Following is the State Department transcript, as delivered: (begin transcript)
U.S. DEPARTMENT OF STATE, Office of the Spokesman, November 20, 2000. As Delivered
Remarks by Secretary of State Madeleine K. Albright at Women's Foreign Policy Group Luncheon,
Westin-Fairfax Hotel, Washington, D.C. November 20, 2000
SECRETARY ALBRIGHT: Thank you very much. Thank you, Maureen, very much for that introduction. I would like to say I'm Madeleine Albright, Secretary of State of the United States of America, and please don't say anything about my makeup. (Laughter.)
I am very, very glad to be with all of you and to have this opportunity. Helen Thomas and the members and guests of the Women's Foreign Policy Group, excellencies from the diplomatic corps, very distinguished colleagues, Pat -- who really did put me on television for the first time and gave a lot of great tips that I still use -- it's really wonderful to be among so many friends.

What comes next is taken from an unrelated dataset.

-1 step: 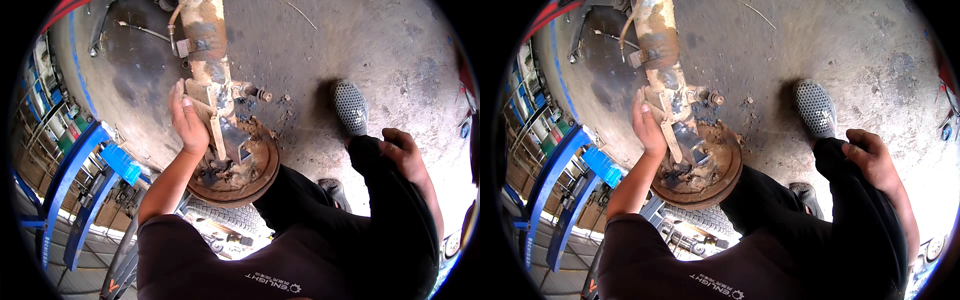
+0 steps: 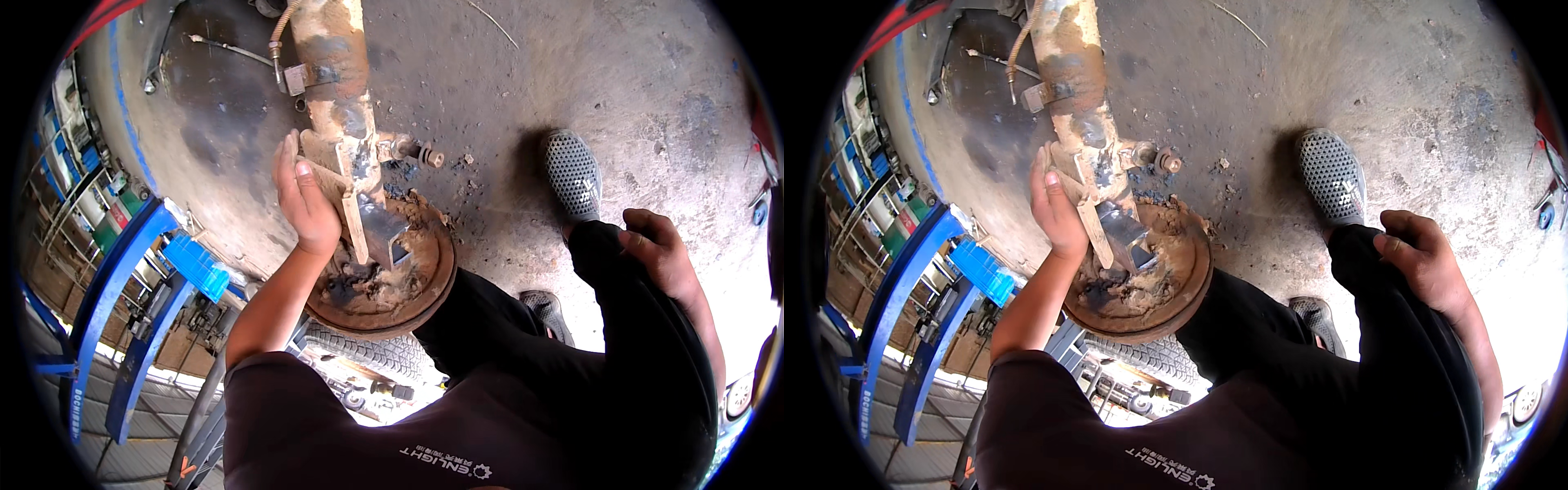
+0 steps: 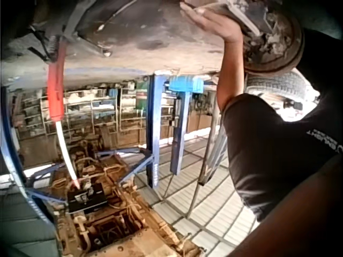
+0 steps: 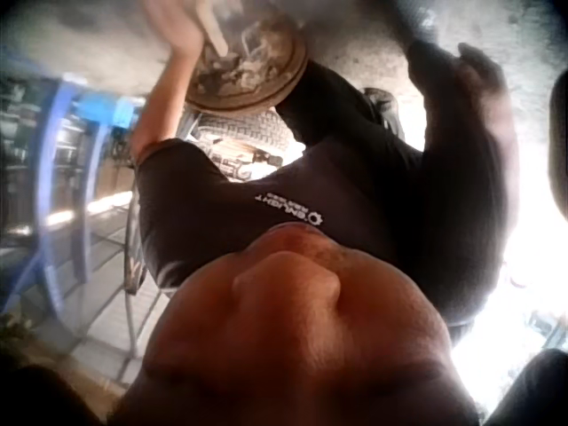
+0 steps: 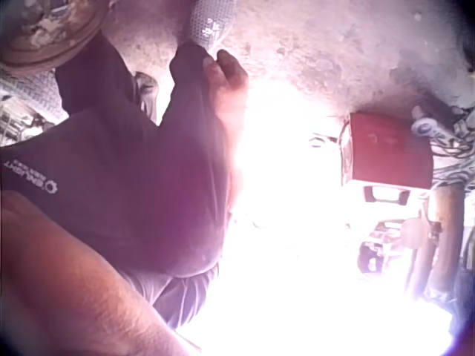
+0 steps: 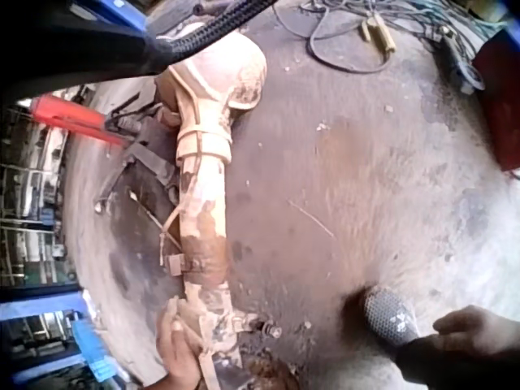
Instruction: The person positions a metal plate onto a rusty brake drum assembly and uses a welding torch to fuse the components. They ignite the torch, adjust the flame, and apply heat to the joint between the plate and the drum, creating sparks. The person then uses pliers to manipulate the assembly and briefly inspects the work.
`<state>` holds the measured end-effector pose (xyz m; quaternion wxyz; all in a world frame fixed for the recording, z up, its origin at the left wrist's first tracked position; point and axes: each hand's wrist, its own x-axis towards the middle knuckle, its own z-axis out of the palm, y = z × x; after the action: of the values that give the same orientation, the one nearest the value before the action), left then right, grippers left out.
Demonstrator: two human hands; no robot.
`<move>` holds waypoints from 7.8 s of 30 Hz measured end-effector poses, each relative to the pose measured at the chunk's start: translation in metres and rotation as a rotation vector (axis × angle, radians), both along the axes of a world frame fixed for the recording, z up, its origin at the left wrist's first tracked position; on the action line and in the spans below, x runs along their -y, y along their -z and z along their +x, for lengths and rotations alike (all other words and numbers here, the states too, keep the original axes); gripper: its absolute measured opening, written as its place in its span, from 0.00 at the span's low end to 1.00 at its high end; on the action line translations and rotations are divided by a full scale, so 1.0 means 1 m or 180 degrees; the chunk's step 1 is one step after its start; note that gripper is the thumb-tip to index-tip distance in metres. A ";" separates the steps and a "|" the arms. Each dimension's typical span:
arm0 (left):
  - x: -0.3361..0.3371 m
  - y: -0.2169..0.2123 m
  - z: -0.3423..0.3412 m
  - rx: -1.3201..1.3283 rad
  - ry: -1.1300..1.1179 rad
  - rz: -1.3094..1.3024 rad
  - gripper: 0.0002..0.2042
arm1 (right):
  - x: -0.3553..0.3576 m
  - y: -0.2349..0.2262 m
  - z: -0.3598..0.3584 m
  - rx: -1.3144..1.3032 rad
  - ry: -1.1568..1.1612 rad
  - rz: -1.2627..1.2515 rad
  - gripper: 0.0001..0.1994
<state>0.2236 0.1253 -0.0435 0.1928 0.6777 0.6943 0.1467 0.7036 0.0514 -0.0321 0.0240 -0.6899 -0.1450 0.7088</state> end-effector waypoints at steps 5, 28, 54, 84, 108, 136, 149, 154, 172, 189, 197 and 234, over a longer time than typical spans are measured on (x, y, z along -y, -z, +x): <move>0.000 0.001 0.003 -0.0004 -0.0159 -0.0065 0.20 | -0.029 -0.008 -0.015 -0.0127 -0.0497 -0.0060 0.23; 0.001 0.008 0.002 -0.0218 -0.0318 0.0255 0.18 | -0.017 0.016 -0.240 -0.1926 -0.2703 0.2573 0.36; 0.004 0.015 -0.008 -0.0304 -0.0023 0.0796 0.16 | -0.017 0.009 -0.266 -0.1793 -0.1768 0.1759 0.26; 0.001 0.001 -0.274 -0.0555 -0.2604 0.0808 0.22 | -0.013 0.015 -0.264 -0.1900 -0.1491 0.1267 0.22; 0.286 0.131 -0.340 0.0297 -0.3781 -0.0208 0.11 | 0.025 0.104 -0.111 0.0489 -0.1467 0.0982 0.13; 0.551 0.264 -0.354 -0.0074 -0.3762 -0.1845 0.18 | -0.140 0.158 -0.148 0.1901 -0.2819 0.3986 0.11; 0.454 0.204 -0.265 0.0887 -0.4215 -0.1621 0.13 | -0.182 0.175 -0.158 0.2474 -0.3872 0.3574 0.14; 0.453 0.189 -0.256 0.1580 -0.4915 -0.1736 0.11 | -0.173 0.184 -0.145 0.2237 -0.3713 0.4015 0.20; 0.414 0.090 -0.229 0.4517 -0.4269 0.1230 0.09 | -0.001 0.177 -0.121 0.1230 -0.3916 0.4429 0.16; 0.077 -0.066 -0.116 0.3316 -0.0415 0.0247 0.09 | -0.005 0.165 -0.123 0.1239 -0.3610 0.4664 0.13; 0.067 -0.057 -0.103 0.3046 0.0033 0.0095 0.08 | -0.008 0.162 -0.124 0.1279 -0.3640 0.4538 0.12; 0.075 -0.053 -0.099 0.2334 0.0393 0.0597 0.04 | -0.103 -0.097 -0.383 -0.0641 -0.4575 0.3595 0.21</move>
<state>0.1248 0.0505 0.0098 0.3740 0.6355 0.5206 0.4303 0.3202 0.1547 0.0653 -0.0764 -0.2547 -0.8608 0.4339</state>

I last had the opportunity to address this group almost exactly four years ago. And it was only a couple of weeks before President Clinton called to ask me if I would serve as Secretary of State. So you will forever be associated in my mind with really good news. (Laughter.)
Another reason that I am happy to be here is that sometimes the audience is composed of different kinds of people, but this audience is, I think, composed of what could be called an endangered species.
Each and every one of you had confessed -- in public -- to an interest in American foreign policy. (Laughter.) You understand that, more and more, events overseas will have an impact here at home, on our security, our jobs, our environment, even the safety of our streets and schools. So you are eager to learn more and to do more.
In short, you are as wonky as I am. (Laughter.) And, today, I promise that as soon as I leave the job, and become free again to make such choices, I will be proud to become the first former Secretary of State to join the Women's Foreign Policy Group. (Applause.)
I am proud, as well, to have served these past seven and little more than three-quarter years under the leadership of President Clinton and Vice-President Gore.
When they took office, the overriding foreign policy question our nation faced was whether to remain on the center stage of world affairs, or grab a chair somewhere up in the mezzanine.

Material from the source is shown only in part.